Come altri Obiettivi di Sviluppo Sostenibile, il terzo - la salute globale - non verrà probabilmente raggiunto entro il 2030, anzi

C.Alessandro MauceribyC.Alessandro Mauceri
SDGs: anche “garantire una vita sana per tutti” sembra fare un buco nell’acqua
Time: 6 mins read

Il 7 Aprile si è celebrato il World Health Day, la Giornata Mondiale della Salute. Una ricorrenza che dovrebbe servire a ricordare il n.3 degli Obiettivi Sostenibili di Sviluppo (i Sustainable Development Goals): “garantire una vita sana e promuovere il benessere per tutti a tutte le età” entro il 2030.

Entro quella data, dovrebbe essere stato ridotto il tasso di mortalità materna globale (in particolare la mortalità di neonati e bambini sotto i 5 anni di età); si dovrebbe porre fine a malattie come AIDS, tubercolosi, malaria e malattie tropicali trascurate. E poi combattere l’epatite, le malattie legate o trasmesse dall’acqua e altre malattie trasmissibili.

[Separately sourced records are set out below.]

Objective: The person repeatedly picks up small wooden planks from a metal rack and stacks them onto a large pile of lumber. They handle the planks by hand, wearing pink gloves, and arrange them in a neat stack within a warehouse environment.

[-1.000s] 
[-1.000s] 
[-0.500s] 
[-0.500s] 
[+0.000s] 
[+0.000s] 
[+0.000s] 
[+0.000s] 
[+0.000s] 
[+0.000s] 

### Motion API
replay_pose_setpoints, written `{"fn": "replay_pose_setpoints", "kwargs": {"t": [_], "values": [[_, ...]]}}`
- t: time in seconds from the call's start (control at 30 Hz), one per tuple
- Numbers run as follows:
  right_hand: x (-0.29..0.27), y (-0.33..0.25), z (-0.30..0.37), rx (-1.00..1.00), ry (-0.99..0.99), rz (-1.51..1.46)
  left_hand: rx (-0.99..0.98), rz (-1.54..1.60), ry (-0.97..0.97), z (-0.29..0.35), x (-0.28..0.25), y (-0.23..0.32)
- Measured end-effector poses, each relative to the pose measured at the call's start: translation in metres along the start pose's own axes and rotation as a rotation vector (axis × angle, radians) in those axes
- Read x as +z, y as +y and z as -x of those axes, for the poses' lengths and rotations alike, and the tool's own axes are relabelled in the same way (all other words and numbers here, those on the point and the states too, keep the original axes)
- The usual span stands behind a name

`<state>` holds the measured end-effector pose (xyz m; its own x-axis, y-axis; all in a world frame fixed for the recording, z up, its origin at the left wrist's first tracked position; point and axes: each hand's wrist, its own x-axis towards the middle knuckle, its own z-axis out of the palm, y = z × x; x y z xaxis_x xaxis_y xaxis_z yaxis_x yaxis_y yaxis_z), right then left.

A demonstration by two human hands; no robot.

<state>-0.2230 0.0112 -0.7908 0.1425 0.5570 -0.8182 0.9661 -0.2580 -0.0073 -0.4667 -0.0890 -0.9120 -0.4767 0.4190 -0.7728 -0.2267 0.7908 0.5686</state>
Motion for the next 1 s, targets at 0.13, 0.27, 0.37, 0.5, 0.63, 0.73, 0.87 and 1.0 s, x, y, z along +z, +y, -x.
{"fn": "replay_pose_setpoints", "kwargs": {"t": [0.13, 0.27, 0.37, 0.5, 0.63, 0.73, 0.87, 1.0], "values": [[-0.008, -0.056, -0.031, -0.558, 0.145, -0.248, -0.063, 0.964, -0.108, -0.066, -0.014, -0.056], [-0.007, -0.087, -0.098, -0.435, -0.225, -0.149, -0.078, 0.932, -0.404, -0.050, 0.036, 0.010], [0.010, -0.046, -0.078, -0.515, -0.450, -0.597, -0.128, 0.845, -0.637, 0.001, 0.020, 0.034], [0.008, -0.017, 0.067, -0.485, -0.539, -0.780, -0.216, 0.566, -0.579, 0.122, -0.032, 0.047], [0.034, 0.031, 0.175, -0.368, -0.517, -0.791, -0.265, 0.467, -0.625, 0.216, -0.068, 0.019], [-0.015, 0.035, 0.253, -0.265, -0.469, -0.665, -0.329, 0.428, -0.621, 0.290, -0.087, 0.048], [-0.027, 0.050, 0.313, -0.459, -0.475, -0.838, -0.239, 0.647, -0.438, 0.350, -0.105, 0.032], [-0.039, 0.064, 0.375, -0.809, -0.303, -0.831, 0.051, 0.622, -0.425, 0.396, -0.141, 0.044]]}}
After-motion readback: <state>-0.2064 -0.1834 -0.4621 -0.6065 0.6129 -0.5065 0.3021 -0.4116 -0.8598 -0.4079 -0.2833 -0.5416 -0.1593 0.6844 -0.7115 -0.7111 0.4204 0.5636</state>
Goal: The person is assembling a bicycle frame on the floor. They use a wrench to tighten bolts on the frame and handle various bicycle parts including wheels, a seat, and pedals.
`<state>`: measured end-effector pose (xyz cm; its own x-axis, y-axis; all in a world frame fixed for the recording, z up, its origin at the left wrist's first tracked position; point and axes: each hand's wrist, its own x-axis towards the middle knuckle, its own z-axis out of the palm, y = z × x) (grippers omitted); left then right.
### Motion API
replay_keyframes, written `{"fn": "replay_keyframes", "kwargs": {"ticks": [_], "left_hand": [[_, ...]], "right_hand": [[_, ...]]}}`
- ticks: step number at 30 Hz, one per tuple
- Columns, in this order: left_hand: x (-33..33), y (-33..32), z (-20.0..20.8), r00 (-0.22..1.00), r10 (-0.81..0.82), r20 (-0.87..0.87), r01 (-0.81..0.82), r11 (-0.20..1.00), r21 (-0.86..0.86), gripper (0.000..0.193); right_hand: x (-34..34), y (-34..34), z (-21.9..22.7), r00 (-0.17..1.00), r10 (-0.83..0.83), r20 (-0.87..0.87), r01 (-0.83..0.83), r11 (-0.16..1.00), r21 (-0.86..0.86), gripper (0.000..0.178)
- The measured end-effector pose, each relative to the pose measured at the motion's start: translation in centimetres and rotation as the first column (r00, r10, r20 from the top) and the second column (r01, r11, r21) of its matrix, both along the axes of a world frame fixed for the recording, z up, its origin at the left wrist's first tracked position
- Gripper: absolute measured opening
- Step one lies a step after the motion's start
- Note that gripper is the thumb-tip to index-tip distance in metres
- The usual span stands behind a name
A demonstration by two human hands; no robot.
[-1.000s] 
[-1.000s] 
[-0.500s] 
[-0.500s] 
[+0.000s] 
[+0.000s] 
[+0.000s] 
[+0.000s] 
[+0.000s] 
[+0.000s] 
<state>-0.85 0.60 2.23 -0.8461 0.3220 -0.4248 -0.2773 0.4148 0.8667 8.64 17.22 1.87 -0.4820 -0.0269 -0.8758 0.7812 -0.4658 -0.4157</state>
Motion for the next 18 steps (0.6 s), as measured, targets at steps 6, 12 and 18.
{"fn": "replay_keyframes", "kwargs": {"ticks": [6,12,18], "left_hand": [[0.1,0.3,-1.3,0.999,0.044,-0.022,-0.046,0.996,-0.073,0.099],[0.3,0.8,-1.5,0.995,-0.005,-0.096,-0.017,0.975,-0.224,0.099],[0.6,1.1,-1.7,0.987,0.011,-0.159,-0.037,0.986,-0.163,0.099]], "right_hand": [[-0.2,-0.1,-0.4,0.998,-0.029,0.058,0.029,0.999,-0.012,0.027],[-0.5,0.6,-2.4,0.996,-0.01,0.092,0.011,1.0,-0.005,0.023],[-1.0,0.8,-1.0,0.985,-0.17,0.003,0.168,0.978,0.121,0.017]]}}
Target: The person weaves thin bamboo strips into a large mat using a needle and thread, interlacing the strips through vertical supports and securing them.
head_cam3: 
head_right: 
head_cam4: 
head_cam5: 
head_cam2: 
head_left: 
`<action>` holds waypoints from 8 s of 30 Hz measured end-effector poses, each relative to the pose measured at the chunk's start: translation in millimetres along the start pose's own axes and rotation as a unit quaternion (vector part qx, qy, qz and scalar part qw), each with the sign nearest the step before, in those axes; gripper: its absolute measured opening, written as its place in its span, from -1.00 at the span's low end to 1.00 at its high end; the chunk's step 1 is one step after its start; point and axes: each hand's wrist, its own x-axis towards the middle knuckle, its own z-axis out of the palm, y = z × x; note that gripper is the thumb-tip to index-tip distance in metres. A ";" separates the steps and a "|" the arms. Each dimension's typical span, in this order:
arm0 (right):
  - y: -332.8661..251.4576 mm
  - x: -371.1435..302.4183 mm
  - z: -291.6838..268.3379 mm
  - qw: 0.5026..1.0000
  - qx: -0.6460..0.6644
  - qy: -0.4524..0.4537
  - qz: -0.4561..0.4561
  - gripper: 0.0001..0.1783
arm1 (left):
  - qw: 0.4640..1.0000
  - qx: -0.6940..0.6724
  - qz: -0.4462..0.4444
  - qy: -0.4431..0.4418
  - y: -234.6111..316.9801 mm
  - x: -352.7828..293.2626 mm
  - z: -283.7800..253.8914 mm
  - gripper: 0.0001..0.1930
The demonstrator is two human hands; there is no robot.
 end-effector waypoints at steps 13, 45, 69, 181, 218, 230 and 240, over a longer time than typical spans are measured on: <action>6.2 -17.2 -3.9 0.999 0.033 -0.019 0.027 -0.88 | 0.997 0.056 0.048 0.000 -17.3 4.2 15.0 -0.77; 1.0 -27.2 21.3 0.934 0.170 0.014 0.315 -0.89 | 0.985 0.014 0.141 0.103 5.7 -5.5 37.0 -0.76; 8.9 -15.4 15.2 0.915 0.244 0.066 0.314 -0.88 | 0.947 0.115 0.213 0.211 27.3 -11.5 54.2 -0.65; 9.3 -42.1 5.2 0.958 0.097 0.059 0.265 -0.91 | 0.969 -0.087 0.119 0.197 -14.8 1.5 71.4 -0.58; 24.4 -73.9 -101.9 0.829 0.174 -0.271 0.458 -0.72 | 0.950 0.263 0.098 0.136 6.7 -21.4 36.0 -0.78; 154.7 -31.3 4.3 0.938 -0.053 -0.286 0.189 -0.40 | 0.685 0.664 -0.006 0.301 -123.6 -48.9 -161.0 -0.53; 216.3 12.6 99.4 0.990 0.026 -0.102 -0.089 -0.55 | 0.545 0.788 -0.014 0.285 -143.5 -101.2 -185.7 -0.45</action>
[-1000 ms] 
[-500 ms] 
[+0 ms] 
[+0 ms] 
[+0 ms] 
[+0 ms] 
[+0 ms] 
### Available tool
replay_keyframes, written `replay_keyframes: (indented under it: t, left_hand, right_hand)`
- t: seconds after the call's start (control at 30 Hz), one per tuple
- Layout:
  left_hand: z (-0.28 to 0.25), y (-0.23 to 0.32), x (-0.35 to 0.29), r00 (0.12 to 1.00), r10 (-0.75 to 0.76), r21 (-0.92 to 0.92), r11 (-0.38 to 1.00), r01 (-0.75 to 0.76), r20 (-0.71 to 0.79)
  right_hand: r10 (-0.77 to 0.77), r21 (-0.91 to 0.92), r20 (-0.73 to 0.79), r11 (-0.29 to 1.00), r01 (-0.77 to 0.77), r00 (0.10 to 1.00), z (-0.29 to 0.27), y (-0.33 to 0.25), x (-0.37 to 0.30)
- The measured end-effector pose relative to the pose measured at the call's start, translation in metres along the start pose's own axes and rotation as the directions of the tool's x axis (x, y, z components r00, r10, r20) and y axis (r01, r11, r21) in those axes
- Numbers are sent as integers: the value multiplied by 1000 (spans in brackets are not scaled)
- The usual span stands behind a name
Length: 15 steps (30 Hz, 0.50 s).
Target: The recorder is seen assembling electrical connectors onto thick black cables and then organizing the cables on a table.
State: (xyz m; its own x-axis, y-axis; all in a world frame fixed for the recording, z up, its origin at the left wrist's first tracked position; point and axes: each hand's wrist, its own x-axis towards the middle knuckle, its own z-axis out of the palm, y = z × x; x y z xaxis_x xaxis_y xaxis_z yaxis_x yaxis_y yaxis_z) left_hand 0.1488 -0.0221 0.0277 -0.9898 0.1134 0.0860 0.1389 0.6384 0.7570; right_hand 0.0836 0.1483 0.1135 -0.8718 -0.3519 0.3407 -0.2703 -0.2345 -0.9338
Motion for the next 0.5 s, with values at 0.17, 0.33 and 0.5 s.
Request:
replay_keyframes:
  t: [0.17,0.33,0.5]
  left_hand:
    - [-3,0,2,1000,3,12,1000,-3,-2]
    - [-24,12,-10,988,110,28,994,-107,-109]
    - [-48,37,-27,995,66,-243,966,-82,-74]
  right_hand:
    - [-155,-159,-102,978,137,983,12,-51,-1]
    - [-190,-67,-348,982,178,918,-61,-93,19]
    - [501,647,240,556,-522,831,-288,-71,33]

Entro la stessa data si dovrebbe ridurre di un terzo la mortalità prematura da malattie non trasmissibili attraverso la prevenzione e il trattamento e la promozione della salute mentale; rafforzare la prevenzione e l’abuso di sostanze stupefacenti e l’uso nocivo dell’alcool; garantire l’accesso universale ai servizi di assistenza sanitaria sessuale e riproduttiva; fornire una copertura sanitaria universale, compresa la protezione dei rischi finanziari, l’accesso a servizi di qualità essenziali di assistenza sanitaria e un accesso ai farmaci essenziali sicuri, efficaci, di qualità e a prezzi accessibili e ai vaccini per tutti; ridurre il numero di decessi e le malattie causate da sostanze chimiche pericolose diffuse nell’aria, nell’acqua e l’inquinamento.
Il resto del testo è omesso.